James Whalen, a lawyer at Pioneer Bank, based in the Albany region, said the rules could create a “false impression” that New York’s small banks are less secure than larger ones that are federally chartered.
The state wants financial institutions to establish a computer security program and designate “chief information security officers” to oversee those policies.
The Department of Financial Services said it sought the input of nearly 200 banks and insurance firms to shape what Financial Services Superintendent Maria Vullo calls “groundbreaking” rules.
Set to take effect next month, the rules make New York the first state to enforce minimum cyber security standards.
A spokesman for the department, Richard Loconte, said the agency is still wading through comments, though he declined to say if the rules could be redrafted.
However, influential Sen. Jim Seward, R-Otsego County, chairman of the Senate Insurance Committee, said the critics are apparently getting to the government, as a number of edits to the rules are in the offing.
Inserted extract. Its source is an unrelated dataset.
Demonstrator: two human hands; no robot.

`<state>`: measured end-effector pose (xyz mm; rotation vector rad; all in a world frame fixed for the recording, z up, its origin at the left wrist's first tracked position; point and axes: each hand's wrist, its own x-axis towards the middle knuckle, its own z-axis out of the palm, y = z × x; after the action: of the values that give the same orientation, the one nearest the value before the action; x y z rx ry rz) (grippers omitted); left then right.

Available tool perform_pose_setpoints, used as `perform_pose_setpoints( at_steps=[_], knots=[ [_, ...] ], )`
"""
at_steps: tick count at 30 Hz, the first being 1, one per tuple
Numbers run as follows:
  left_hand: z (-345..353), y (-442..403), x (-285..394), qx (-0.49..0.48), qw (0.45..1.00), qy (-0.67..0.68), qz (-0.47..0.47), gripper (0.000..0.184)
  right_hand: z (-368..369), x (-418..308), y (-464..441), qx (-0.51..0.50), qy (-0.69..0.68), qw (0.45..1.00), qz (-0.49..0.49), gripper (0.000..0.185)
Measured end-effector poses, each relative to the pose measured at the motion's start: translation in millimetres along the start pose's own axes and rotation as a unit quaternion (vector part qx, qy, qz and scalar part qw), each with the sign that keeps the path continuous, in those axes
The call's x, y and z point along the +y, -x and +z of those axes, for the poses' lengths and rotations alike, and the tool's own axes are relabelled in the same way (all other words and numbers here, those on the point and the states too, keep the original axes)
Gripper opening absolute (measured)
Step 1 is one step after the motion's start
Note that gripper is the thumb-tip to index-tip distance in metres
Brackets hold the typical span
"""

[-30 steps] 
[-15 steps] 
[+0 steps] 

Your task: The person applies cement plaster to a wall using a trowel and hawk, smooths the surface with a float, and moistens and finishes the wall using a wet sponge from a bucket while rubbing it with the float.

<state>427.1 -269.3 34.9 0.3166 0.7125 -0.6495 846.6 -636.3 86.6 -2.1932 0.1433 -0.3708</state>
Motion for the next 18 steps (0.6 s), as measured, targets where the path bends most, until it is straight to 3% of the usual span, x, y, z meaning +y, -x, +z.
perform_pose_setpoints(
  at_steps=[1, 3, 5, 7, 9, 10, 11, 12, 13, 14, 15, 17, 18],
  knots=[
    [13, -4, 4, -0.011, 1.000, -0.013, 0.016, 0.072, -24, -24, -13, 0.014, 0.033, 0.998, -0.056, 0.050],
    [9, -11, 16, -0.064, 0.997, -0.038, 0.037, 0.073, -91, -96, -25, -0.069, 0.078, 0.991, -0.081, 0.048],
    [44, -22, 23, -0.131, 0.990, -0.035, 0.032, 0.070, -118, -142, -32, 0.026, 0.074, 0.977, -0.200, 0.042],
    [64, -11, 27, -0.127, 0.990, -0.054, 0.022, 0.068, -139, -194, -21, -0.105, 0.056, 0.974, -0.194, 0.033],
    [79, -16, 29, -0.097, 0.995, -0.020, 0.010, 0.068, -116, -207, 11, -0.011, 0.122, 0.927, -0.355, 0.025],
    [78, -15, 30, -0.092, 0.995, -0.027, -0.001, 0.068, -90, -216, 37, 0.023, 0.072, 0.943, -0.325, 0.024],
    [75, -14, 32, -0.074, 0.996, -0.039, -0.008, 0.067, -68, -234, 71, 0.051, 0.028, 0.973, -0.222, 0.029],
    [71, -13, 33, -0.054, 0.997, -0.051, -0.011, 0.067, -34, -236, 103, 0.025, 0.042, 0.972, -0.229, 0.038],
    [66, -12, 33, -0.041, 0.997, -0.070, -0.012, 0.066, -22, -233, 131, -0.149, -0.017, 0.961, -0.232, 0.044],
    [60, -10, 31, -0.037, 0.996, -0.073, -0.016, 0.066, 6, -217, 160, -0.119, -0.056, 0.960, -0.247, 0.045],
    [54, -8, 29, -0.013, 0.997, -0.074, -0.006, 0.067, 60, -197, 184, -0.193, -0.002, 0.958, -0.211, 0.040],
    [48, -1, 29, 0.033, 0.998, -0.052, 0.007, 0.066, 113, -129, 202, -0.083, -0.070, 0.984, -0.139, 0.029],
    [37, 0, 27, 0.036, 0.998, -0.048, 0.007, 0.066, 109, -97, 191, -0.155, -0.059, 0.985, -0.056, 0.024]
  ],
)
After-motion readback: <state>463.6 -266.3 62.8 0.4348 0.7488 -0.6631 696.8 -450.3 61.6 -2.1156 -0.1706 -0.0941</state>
Seward said the state’s “overreaching” with new rules could be expensive, especially for smaller banks. He’s also concerned that much of the data stored by insurers will be centralized, creating a new target for online criminals.
“What if that gets hacked?” he asked. “They would have access to everything.”
Th timing of the rules is key, given growing threats and concerns that the incoming Trump administration may opt to relax federal rules rather than enact new ones, said Assemblyman David Weprin, D-Queens, a member of the Banking Committee.
“We have to worry about protecting New York state’s banks and New York state’s citizens,” he said in an interview. “I don’t think we should take the position that we should wait for the federal government when there is so much uncertainty there.”
Exempted from some of the proposed rules would be banks with fewer than 1,000 customers or gross revenue of less than $5 million per year. The president of the New York Bankers Association, Michael P. Smith, said only a small number of banks fall into that category.
“We believe that the proposal, as written, will result in several serious unintended consequences that will hamper efforts to protect the public and may defy its purpose of preventing cyber attacks,” Smith said in written comments to state regulators.
He urged that state rules be consistent with the federal approach.
Critics of the proposal have found a sympathetic ear in Assemblyman James Tedisco, R-Saratoga, who said he is concerned about the possibility of higher fees for those getting loans or opening other accounts.
“We could always weigh in and do something legislatively if this gets out of hand,” he said.